The chances of such a nightmarish scenario are remote, said independent grid security consultant Tom Alrich. Large power utilities face binding physical and cybersecurity standards set through the Federal Energy Regulatory Commission and the North American Electric Reliability Corp., and smaller energy firms must report to increasingly cyber-aware state regulators.

"You’re talking about a very small probability of a catastrophic event, so you have to protect against it," Alrich noted. "There will definitely be a big grid event at some point, and you’ve got to think about how you’re going to recover from it."

Alrich said setting up self-sustaining microgrids could make it much harder for attackers, or storms or solar weather, to bring down large swaths of the grid. But ultimately President Trump and administration officials will have to chart their own course for dealing with dire grid scenarios, he said.

"If they focus too much on cybersecurity, then the implication is that we ought to throw everything we can at cybersecurity because terrible things could happen," he said. "You’ve got to think about [grid] resilience itself, not just the titular causes."

The Trump administration has shown a keen interest in locking down the power grid against hackers. Trump’s 2019 budget request set aside millions of dollars in new funds for grid network defenses, including $96 million for a stand-alone cybersecurity office at the Department of Energy (Energywire, Feb. 15).

In May 2017, Trump issued an executive order on cybersecurity that called for a checkup on the power grid’s resilience to an attack.
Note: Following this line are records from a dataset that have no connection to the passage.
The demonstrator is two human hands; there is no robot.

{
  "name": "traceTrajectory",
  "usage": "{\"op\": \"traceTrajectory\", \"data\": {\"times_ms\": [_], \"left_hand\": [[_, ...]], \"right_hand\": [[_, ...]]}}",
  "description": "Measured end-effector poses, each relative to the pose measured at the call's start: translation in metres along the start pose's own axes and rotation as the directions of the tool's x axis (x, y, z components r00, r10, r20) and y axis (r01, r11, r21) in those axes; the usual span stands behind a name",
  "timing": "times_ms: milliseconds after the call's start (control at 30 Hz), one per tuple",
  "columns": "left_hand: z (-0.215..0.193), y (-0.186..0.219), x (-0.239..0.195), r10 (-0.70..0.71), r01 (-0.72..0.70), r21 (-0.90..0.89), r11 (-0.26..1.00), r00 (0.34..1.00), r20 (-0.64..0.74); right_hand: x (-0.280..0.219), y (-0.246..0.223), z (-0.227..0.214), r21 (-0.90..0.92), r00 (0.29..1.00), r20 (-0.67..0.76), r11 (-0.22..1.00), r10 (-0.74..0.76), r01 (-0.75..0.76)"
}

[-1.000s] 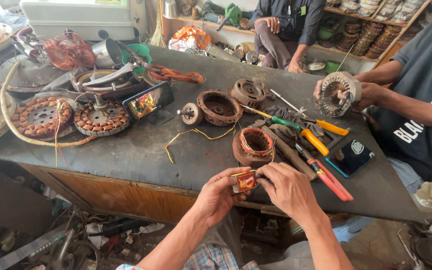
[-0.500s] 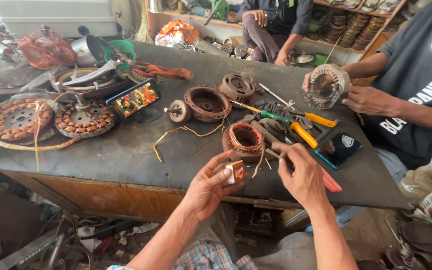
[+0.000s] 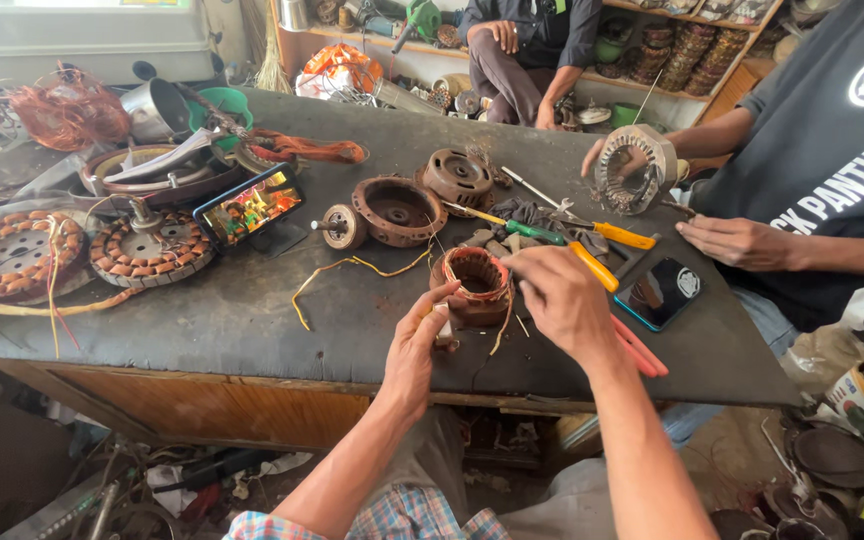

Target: The person manipulates copper wire coils within an electric motor stator, using pliers to pull and position wires, and lights a match to apply heat to a wire end.

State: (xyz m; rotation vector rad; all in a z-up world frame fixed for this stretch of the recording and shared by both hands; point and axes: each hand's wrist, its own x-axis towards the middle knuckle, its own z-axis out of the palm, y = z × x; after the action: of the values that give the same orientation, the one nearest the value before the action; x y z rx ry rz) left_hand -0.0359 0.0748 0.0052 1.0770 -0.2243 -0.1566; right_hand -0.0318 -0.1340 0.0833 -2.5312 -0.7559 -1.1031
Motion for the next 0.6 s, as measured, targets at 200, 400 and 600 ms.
{"op": "traceTrajectory", "data": {"times_ms": [200,400,600], "left_hand": [[-0.002,-0.006,0.003,0.022,-0.022,-0.014,1.000,1.000,-0.009],[-0.009,-0.014,0.004,-0.006,-0.004,-0.181,0.983,0.998,-0.055],[-0.013,-0.013,0.005,0.026,-0.026,-0.271,0.962,1.000,-0.004]], "right_hand": [[0.012,0.017,-0.004,-0.081,0.993,0.116,0.997,-0.008,0.018],[0.023,-0.001,-0.008,0.007,0.985,0.131,0.993,0.116,-0.118],[-0.002,-0.007,0.008,0.043,0.950,0.042,0.949,0.311,-0.312]]}}
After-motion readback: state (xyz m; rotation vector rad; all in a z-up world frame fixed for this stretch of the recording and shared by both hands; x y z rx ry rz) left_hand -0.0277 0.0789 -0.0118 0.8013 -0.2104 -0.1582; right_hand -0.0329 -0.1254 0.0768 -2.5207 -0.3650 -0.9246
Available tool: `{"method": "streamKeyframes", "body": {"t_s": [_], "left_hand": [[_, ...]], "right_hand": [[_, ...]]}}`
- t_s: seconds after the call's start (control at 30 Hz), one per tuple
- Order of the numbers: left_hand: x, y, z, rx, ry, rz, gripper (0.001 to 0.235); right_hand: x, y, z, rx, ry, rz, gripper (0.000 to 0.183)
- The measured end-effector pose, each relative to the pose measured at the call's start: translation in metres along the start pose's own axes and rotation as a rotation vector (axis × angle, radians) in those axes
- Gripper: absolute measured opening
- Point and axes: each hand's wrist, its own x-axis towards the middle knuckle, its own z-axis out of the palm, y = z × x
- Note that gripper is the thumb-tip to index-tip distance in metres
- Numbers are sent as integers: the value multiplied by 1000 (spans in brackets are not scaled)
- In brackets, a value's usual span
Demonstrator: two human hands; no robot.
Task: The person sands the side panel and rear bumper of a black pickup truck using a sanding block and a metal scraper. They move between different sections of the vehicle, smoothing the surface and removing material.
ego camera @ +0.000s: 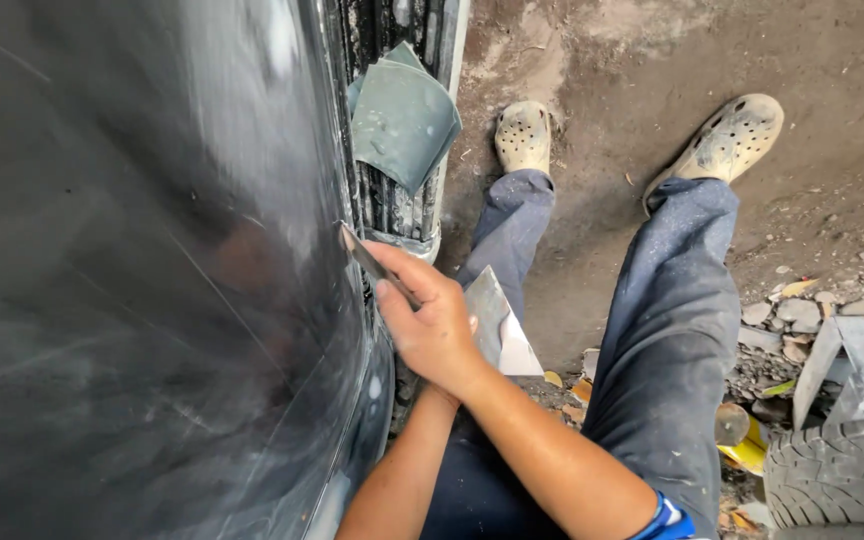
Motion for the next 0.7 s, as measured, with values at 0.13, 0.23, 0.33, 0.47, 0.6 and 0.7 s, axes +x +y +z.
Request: {"method": "streamKeyframes", "body": {"t_s": [0.13, 0.23, 0.33, 0.47, 0.6, 0.7], "left_hand": [[-15, 35, 45, 376, 361, -42, 54], [-25, 53, 63, 170, 305, -211, 45], [-14, 45, 56, -486, -4, -65, 43], [-7, 46, 60, -1023, -159, -227, 43], [-16, 45, 55, 95, 147, -167, 42], [-22, 65, 85, -300, 144, -237, 36]], "right_hand": [[-16, -10, 11, -133, 60, -146, 39], [-23, -3, 1, -203, 22, -291, 39], [-17, -10, -15, -75, -8, -144, 39], [-1, -31, -11, 54, 10, -19, 39], [-12, -43, 7, -124, 51, -146, 40], [-20, -41, 2, -195, 57, -245, 40]]}}
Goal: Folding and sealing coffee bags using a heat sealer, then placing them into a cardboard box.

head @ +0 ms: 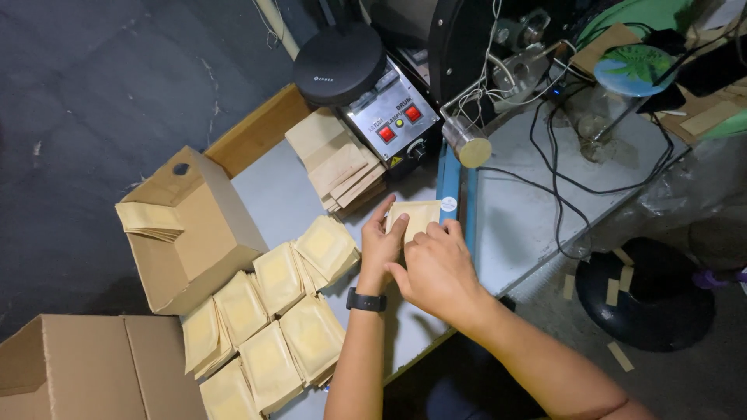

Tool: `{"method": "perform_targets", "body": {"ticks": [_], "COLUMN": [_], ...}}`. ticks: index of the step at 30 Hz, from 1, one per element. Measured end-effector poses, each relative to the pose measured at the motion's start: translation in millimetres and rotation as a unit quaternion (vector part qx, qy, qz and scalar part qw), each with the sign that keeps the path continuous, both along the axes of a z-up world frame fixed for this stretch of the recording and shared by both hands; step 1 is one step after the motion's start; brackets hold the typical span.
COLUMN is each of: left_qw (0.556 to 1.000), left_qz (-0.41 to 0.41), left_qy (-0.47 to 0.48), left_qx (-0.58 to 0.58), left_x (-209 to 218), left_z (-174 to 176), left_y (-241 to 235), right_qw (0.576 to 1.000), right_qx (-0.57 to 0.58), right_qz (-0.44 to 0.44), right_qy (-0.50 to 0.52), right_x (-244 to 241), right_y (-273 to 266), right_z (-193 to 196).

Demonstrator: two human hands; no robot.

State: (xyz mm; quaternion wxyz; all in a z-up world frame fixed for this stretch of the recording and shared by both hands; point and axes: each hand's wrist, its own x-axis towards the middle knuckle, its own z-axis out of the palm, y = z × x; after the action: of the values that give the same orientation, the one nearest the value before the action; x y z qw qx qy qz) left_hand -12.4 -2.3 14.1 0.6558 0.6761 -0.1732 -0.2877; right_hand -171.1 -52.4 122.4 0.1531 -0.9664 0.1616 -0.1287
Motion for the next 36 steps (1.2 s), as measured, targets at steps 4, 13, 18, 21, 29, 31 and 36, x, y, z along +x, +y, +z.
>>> {"method": "perform_targets", "body": {"ticks": [4,13,18,21,29,31,36], "left_qw": [1.0,1.0,0.998,0.996,0.968,0.958,0.959], "left_qz": [0.004,0.012,0.022,0.041,0.127,0.144,0.144], "left_qy": [-0.001,0.004,0.028,0.054,0.17,0.201,0.168], "left_qx": [-0.005,-0.023,-0.053,-0.052,-0.132,-0.147,-0.174], "left_x": [-1,8,4,0,-21,-32,-29], "left_z": [6,-11,-12,-2,-9,-1,-28], "left_y": [3,3,1,2,-8,-9,-10], "right_qw": [1.0,1.0,0.999,0.999,0.998,0.997,0.997], "right_qx": [-0.001,-0.012,-0.022,-0.038,-0.067,-0.074,-0.07], "right_qz": [-0.007,0.002,0.006,0.012,0.014,0.012,0.016], "right_qy": [0.004,0.024,0.03,0.009,0.003,0.001,0.004], "right_x": [-1,-3,-3,-3,-3,-4,-4], "right_y": [2,3,4,5,8,9,10], "right_z": [-3,-9,-7,-15,-19,-18,-16]}}
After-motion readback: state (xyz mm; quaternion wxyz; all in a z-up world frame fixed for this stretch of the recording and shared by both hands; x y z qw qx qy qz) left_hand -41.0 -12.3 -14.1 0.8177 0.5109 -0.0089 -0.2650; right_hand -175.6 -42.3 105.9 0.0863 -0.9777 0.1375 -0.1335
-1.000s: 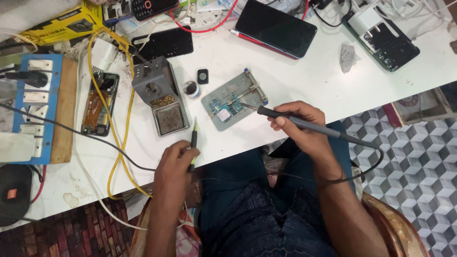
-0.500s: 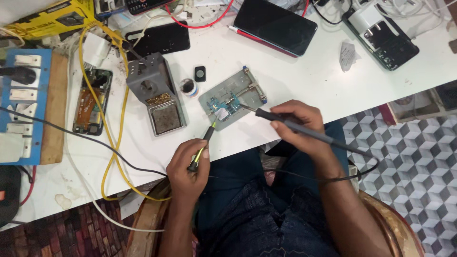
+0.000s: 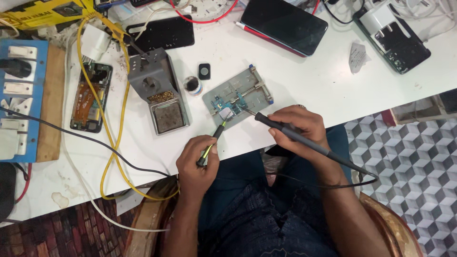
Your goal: The person uses a soldering iron and a screwdriver to work on a small circuit board. They apply solder and flux to specific points on the board while holding it steady.
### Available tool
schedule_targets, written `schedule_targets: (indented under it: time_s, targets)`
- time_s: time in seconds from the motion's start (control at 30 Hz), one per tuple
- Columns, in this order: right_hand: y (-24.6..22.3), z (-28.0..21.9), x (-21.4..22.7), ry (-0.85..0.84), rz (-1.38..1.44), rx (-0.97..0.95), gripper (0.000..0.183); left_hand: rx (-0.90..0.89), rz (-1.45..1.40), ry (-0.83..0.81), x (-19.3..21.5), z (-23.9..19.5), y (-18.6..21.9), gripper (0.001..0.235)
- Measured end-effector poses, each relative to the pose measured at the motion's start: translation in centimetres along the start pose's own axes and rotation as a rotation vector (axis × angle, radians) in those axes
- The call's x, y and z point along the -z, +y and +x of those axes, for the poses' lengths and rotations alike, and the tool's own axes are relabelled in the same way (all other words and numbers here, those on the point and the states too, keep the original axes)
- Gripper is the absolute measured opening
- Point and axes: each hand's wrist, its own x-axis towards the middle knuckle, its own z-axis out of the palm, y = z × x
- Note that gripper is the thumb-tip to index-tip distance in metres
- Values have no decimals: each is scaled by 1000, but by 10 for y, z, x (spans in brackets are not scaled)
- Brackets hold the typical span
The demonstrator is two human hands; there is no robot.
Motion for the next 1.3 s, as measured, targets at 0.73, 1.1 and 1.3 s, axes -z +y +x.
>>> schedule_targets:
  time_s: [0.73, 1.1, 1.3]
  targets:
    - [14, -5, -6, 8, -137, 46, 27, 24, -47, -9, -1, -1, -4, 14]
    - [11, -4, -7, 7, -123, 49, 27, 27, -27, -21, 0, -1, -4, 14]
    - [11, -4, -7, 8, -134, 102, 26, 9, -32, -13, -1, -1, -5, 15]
That assessment, carried out by DOE and the Department of Homeland Security, was never made public, though the Council of Economic Advisers’ report cites the study in a footnote while discussing grid cyber risks to U.S. military operations.

"It is estimated that a loss of power would impact the [Department of Defense] missions of preventing terrorism and enhancing security, safeguarding and securing cyberspace, and strengthening national preparedness," the council said, referencing the "Assessment of Electricity Disruption Incident Response Capabilities." "If power outages affected missions both at home and abroad, United States security would be significantly impacted."